Quand le juif ne vit plus rien, il regagna Tanger à pas lents ; mais, arrivant devant une voûte basse qui donnait sur la grève, il doubla le pas en levant les mains au ciel, car cette porte était l’entrée de ses magasins.


Juste un mois après l’exécution du Gitano, une peste effroyable ravageait Cadix ; car Fasillo avait fait échouer sa tartane au pied du fort Sainte-Catherine ;

Sa tartane, remplie des marchandises achetées par lui à Tanger, avait été pillée par le peuple.

Or, en achetant ces marchandises, qui venaient du Levant, alors désolé par une épidémie, Fasillo savait qu’elles étaient infectées, et que maître Plok n’attendait pour les purifier qu’un moment favorable[1].

Le peuple de Cadix, qui ignorait cette circonstance, s’empara des beaux cachemires d’Ispahan et des tissus de Géorgie, et le peuple fut pestiféré.

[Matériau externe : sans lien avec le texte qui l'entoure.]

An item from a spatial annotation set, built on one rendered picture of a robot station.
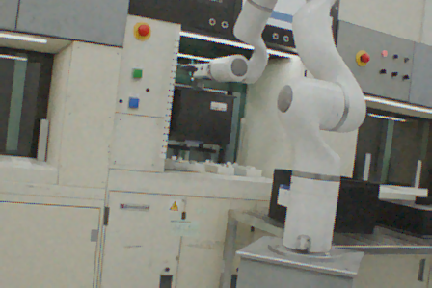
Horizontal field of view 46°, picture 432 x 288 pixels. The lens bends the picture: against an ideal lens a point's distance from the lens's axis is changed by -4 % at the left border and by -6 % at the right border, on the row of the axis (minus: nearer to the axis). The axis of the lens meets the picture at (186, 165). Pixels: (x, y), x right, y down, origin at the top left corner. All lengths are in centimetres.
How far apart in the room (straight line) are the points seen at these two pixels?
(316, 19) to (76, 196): 96
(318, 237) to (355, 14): 128
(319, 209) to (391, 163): 186
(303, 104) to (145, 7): 83
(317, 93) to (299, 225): 31
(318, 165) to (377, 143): 176
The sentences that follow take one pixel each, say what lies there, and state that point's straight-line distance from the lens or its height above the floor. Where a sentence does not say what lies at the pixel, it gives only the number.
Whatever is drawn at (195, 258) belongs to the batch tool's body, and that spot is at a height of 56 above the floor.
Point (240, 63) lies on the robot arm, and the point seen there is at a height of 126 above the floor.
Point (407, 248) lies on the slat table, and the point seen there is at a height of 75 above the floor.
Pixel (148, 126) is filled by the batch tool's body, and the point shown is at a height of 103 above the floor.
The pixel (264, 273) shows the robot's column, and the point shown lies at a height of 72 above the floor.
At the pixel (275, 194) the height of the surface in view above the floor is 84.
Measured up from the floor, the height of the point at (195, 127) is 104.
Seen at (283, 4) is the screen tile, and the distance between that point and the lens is 211.
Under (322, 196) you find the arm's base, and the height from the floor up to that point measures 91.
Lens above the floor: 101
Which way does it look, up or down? 3 degrees down
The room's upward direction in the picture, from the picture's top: 7 degrees clockwise
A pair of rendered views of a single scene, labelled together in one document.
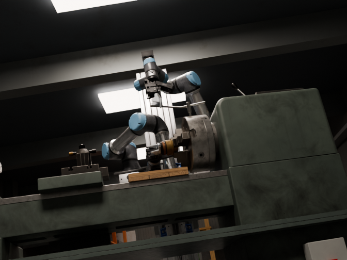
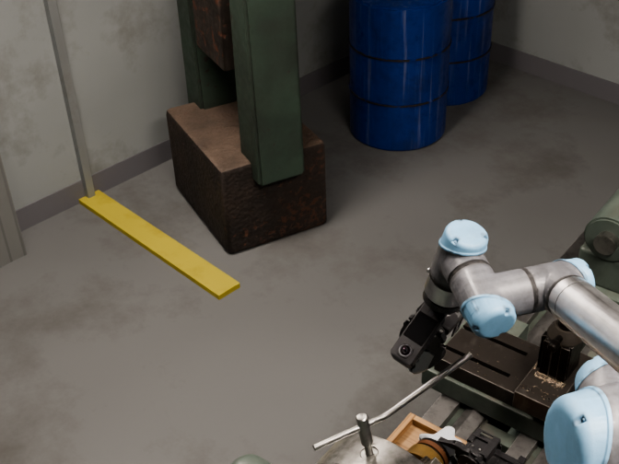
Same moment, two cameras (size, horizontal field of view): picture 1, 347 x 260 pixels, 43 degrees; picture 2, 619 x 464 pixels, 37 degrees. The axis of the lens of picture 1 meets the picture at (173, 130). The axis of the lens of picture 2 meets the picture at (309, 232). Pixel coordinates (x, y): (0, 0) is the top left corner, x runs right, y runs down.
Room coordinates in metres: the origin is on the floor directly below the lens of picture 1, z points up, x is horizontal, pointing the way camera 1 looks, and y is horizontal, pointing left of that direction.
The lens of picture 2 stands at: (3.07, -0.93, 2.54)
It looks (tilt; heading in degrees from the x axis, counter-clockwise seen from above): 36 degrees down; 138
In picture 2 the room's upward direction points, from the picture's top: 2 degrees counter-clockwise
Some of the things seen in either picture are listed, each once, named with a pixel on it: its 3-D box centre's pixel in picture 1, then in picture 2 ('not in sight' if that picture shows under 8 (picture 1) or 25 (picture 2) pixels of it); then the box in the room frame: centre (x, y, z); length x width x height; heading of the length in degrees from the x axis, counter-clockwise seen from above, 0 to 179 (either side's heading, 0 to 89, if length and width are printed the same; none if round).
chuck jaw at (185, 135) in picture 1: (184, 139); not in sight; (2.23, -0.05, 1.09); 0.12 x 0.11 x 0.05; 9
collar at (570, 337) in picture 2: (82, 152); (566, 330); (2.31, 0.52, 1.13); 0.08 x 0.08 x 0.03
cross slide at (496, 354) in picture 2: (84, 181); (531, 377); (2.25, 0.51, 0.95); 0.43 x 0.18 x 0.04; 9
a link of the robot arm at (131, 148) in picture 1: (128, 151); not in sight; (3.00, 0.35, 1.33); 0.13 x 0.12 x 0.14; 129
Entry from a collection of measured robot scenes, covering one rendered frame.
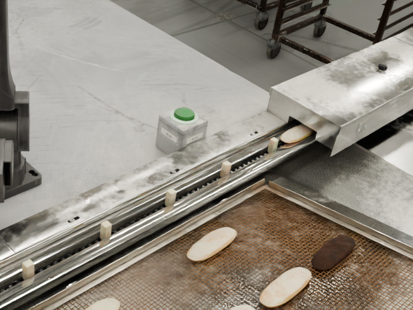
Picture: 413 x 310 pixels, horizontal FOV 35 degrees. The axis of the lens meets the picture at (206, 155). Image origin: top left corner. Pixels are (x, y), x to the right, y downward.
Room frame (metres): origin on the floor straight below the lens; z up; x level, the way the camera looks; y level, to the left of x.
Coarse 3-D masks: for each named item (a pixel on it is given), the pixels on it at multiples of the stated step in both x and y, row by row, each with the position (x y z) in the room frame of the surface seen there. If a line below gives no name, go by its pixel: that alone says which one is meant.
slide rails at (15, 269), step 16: (288, 128) 1.17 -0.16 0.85; (256, 144) 1.09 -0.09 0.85; (288, 144) 1.11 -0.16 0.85; (224, 160) 1.01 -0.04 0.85; (240, 160) 1.02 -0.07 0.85; (256, 160) 1.03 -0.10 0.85; (192, 176) 0.94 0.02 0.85; (208, 176) 0.95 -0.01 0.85; (160, 192) 0.88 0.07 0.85; (176, 192) 0.89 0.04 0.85; (128, 208) 0.82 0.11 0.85; (144, 208) 0.83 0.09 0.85; (96, 224) 0.77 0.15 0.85; (112, 224) 0.78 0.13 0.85; (144, 224) 0.79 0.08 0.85; (64, 240) 0.72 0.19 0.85; (80, 240) 0.73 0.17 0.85; (112, 240) 0.74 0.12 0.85; (32, 256) 0.68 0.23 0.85; (48, 256) 0.68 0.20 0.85; (80, 256) 0.69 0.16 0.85; (0, 272) 0.63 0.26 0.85; (16, 272) 0.64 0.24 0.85; (48, 272) 0.65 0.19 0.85; (16, 288) 0.61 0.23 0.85
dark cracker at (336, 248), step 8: (336, 240) 0.74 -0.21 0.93; (344, 240) 0.74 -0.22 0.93; (352, 240) 0.75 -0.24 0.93; (320, 248) 0.72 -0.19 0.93; (328, 248) 0.72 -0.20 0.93; (336, 248) 0.72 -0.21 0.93; (344, 248) 0.72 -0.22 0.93; (352, 248) 0.73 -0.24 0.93; (320, 256) 0.70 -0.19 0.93; (328, 256) 0.70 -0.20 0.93; (336, 256) 0.70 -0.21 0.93; (344, 256) 0.71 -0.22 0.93; (312, 264) 0.69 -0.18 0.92; (320, 264) 0.68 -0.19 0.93; (328, 264) 0.68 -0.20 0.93; (336, 264) 0.69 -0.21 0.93
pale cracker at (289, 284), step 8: (288, 272) 0.66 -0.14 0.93; (296, 272) 0.66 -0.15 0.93; (304, 272) 0.66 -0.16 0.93; (280, 280) 0.64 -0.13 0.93; (288, 280) 0.64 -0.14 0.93; (296, 280) 0.64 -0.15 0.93; (304, 280) 0.64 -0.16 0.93; (272, 288) 0.62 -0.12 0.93; (280, 288) 0.62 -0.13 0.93; (288, 288) 0.62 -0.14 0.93; (296, 288) 0.63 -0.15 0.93; (264, 296) 0.60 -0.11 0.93; (272, 296) 0.61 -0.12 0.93; (280, 296) 0.61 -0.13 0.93; (288, 296) 0.61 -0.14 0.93; (264, 304) 0.59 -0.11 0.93; (272, 304) 0.59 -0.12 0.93; (280, 304) 0.60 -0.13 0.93
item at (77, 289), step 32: (256, 192) 0.87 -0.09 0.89; (288, 192) 0.87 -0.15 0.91; (192, 224) 0.77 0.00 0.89; (256, 224) 0.78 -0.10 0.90; (288, 224) 0.79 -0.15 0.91; (320, 224) 0.80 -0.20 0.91; (352, 224) 0.79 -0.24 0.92; (128, 256) 0.67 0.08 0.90; (160, 256) 0.68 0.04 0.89; (224, 256) 0.69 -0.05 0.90; (288, 256) 0.71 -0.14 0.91; (160, 288) 0.61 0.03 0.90; (192, 288) 0.62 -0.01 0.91; (320, 288) 0.64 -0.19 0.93
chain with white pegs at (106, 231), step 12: (276, 144) 1.08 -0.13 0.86; (228, 168) 0.97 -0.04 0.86; (168, 192) 0.86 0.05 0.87; (192, 192) 0.91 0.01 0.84; (168, 204) 0.86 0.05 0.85; (144, 216) 0.82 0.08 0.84; (108, 228) 0.75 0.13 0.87; (120, 228) 0.78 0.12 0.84; (96, 240) 0.74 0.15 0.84; (72, 252) 0.71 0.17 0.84; (24, 264) 0.64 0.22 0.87; (48, 264) 0.68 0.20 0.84; (24, 276) 0.64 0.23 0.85; (0, 288) 0.61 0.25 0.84
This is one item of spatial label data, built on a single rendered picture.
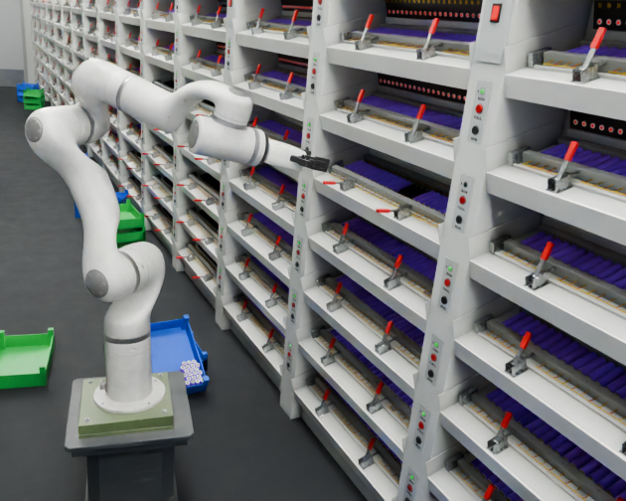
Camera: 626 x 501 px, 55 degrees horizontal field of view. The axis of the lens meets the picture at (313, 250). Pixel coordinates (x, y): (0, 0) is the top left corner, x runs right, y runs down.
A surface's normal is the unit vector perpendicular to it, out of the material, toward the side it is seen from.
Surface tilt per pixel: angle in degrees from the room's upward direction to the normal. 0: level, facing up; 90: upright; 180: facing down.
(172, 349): 28
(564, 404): 17
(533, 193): 107
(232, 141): 90
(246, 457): 0
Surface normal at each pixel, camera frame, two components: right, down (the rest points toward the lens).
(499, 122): 0.47, 0.35
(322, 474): 0.09, -0.93
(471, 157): -0.88, 0.09
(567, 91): -0.87, 0.36
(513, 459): -0.17, -0.87
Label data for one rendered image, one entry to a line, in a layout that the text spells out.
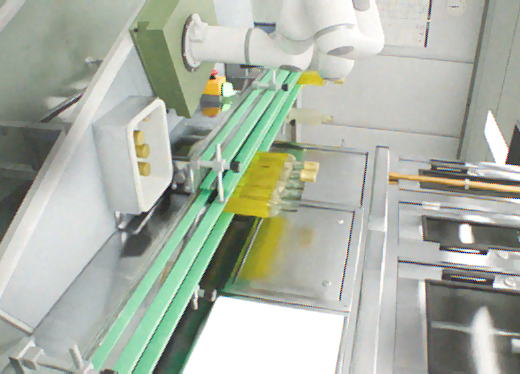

La bonne compagnie trouva commode d’acheter ces raretés à vil prix, et la bonne compagnie fut pestiférée.

Jusqu’à l’Alcade et les membres de la Junte, qui ne purent résister non plus au désir de voir leurs femmes et leurs filles, parées comme les nobles épouses et les demoiselles d’un grand d’Espagne ; et les membres de la Junte, l’Alcade et leurs familles furent pestiférés !

Enfin, il périt une innombrable quantité de monde à Cadix et dans les environs, car les mois de juillet et d’août furent très-chauds, et la fièvre jaune vint compliquer la peste.

On estime le nombre des morts à vingt-neuf mille sept cent trente-deux, sans compter les moines.

On ne sait ce que devint Fasillo et son équipage de noirs.

Mais il avait tenu parole au Gitano.

Il l’avait vengé !





  1. Beaucoup de juifs de Tanger font ce lucratif métier : ils achètent des marchandises infectées à vil prix, les sanifient tant bien que mal, et les revendent en Europe. La peste de Cadix, en 1760, n’a pas eu d’autre cause. Un bâtiment contrebandier échappa aux visites sanitaires, et propagea l’épidémie.